[What is needed]: Reproduce the entries shown below only from the line with "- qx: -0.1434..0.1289" down to the line with "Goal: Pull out", keeping both end lines and copying each one exactly.

[Exercise material]:
*** Block opens ***

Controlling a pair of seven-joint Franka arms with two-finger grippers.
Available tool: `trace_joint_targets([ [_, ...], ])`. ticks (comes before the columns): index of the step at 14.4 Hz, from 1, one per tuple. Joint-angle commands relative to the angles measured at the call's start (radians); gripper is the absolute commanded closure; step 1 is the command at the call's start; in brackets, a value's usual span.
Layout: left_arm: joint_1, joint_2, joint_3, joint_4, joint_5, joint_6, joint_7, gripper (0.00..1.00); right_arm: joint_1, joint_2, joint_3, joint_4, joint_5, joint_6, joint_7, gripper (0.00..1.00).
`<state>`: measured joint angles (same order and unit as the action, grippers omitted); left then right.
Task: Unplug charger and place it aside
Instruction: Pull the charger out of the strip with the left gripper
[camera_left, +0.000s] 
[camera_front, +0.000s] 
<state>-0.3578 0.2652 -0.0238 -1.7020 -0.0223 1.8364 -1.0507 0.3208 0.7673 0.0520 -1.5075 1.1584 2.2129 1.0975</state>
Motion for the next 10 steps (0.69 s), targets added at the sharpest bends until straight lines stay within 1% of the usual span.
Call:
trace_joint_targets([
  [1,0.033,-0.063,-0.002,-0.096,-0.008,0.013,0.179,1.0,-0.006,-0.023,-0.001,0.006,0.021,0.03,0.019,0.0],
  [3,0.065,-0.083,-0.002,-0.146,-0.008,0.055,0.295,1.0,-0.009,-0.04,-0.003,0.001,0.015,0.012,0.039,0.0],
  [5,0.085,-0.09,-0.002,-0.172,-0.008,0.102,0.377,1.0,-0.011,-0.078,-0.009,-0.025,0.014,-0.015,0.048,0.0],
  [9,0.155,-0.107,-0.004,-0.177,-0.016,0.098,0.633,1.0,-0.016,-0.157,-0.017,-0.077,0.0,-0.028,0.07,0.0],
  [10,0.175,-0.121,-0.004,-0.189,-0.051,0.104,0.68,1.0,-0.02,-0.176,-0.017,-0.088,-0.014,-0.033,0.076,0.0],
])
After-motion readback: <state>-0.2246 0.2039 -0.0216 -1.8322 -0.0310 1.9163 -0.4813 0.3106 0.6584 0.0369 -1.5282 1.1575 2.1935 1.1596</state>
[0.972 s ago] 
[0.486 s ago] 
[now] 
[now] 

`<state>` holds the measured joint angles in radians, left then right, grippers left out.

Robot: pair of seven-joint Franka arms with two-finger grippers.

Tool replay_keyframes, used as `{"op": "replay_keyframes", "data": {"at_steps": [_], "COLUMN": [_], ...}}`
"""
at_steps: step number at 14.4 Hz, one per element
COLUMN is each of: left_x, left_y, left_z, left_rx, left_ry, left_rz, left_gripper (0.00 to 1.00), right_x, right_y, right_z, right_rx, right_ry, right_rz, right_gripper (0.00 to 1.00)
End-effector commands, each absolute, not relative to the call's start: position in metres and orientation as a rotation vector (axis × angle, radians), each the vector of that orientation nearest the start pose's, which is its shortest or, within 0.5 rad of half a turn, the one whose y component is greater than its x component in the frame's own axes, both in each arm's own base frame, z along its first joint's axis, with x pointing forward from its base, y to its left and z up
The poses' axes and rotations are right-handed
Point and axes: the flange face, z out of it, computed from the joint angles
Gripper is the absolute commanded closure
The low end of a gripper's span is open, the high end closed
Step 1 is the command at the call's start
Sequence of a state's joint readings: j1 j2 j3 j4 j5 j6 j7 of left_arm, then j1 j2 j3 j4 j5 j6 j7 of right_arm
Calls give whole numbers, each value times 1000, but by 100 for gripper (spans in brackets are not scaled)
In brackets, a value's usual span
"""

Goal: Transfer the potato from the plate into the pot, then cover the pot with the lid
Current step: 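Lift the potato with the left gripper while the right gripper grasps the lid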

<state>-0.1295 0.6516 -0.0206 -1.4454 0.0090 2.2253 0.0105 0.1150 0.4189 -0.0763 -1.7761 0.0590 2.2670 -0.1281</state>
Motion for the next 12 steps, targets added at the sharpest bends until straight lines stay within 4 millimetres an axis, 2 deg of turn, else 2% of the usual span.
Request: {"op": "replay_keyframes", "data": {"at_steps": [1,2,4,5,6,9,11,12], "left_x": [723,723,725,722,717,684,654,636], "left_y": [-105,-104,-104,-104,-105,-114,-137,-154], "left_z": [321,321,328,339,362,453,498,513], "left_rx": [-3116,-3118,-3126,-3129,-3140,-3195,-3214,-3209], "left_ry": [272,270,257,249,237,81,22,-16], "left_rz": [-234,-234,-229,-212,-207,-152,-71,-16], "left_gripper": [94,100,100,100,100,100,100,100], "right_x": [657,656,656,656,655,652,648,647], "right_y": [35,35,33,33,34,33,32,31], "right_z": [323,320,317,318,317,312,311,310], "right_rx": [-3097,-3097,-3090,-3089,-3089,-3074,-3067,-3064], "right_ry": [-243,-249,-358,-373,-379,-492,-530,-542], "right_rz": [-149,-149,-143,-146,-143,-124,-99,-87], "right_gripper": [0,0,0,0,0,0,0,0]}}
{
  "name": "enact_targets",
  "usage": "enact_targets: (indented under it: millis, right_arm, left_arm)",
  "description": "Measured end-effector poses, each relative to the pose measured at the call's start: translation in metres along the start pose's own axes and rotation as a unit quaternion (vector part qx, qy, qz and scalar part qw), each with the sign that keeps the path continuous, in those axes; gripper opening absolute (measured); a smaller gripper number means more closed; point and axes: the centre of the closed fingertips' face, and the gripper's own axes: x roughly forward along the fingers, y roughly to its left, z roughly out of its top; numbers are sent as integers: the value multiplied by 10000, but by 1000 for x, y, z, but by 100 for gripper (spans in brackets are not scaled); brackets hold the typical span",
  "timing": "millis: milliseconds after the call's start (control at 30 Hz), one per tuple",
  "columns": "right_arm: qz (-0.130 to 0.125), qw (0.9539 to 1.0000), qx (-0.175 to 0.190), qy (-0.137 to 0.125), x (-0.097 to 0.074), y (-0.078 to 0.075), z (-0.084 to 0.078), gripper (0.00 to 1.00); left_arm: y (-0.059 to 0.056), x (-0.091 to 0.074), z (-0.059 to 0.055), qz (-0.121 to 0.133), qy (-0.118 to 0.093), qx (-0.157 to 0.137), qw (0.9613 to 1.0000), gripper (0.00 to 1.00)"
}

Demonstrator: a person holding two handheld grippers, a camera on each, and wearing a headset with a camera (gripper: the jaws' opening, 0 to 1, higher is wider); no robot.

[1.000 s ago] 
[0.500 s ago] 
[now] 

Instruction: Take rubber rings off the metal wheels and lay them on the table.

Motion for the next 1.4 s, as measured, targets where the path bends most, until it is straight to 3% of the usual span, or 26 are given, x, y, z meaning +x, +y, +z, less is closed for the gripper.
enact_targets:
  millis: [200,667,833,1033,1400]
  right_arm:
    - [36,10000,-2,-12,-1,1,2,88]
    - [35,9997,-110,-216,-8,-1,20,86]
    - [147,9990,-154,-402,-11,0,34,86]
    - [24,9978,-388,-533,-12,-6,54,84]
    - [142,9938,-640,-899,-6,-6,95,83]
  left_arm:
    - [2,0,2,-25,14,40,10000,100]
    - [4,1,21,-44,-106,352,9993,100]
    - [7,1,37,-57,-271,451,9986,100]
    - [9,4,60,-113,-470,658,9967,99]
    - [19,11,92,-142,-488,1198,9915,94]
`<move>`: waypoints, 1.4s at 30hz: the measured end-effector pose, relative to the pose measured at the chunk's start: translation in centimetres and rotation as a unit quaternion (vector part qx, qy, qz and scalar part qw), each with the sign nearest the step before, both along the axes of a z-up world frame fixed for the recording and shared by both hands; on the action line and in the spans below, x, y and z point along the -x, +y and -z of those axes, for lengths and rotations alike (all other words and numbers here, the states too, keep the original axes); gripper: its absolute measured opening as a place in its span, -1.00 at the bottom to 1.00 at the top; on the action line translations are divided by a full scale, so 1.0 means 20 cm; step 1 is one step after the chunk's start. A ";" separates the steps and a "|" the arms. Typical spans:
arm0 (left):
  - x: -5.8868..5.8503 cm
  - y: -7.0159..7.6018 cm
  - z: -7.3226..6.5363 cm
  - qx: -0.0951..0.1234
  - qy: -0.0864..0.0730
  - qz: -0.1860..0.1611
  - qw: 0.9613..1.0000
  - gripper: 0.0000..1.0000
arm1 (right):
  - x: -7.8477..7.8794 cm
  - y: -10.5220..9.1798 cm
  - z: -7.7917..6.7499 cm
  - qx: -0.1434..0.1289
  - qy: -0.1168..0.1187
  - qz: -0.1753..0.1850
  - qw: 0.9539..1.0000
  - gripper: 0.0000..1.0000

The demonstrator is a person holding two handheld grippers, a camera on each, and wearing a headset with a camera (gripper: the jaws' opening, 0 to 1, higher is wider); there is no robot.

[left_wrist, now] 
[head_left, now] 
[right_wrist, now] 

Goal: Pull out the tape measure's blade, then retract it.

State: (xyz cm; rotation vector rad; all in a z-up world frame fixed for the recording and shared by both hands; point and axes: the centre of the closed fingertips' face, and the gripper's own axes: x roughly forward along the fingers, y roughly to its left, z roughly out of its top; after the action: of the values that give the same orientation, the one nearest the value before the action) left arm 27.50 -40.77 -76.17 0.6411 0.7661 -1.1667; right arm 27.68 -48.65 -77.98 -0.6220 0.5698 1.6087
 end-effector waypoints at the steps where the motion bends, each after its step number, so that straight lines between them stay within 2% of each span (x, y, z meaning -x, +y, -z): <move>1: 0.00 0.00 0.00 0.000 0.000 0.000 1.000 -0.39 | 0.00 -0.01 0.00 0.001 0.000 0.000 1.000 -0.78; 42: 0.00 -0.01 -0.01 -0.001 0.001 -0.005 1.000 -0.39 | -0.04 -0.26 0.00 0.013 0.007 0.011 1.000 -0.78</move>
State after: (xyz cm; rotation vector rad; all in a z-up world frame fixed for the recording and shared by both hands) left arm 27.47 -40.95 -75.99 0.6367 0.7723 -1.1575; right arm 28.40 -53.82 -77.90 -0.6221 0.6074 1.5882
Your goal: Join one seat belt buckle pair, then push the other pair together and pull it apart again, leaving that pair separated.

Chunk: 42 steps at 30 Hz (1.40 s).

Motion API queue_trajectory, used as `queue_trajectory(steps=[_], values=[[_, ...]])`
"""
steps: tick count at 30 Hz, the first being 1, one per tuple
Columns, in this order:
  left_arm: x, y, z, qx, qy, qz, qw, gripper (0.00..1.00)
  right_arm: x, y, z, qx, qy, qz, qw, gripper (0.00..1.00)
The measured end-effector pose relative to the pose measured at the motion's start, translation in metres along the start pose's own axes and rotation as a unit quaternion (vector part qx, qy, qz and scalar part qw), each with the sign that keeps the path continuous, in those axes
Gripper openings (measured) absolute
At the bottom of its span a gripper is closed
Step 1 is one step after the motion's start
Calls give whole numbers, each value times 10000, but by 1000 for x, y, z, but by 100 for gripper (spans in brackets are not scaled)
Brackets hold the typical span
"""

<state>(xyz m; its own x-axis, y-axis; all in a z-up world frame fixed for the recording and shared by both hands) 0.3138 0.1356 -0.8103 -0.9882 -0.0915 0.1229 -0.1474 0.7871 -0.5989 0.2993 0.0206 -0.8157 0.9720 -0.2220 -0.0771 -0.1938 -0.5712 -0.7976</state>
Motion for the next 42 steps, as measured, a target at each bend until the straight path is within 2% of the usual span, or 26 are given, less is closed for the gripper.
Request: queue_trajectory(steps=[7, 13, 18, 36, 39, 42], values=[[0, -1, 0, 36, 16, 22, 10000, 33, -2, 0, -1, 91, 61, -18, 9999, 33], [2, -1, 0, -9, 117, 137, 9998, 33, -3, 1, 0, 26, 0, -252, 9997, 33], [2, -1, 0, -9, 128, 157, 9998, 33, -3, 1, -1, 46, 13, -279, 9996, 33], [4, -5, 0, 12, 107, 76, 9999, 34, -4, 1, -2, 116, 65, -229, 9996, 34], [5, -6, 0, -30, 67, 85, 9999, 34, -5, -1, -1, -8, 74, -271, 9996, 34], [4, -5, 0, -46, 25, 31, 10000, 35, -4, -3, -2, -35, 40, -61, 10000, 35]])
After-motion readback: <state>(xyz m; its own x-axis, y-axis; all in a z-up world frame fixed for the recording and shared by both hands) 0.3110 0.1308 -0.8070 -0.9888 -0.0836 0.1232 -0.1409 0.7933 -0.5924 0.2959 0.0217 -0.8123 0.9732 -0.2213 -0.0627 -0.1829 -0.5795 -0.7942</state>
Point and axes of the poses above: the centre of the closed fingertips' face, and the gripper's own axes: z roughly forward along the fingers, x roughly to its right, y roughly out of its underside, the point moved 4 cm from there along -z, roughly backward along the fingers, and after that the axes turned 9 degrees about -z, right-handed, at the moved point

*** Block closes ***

[Reply]:
  - qx: -0.1434..0.1289
  - qy: -0.1168..0.1187
  - qz: -0.1753..0.1850
  - qw: 0.9539..1.0000
  - gripper: 0.0000..1.0000

The demonstrator is a person holding two handheld grippers, a camera on each, and wearing a headset with a camera (gripper: the jaws' opening, 0 to 1, higher is wider); there is no robot.

[left_wrist, now] 
[head_left, now] 
[right_wrist, now] 

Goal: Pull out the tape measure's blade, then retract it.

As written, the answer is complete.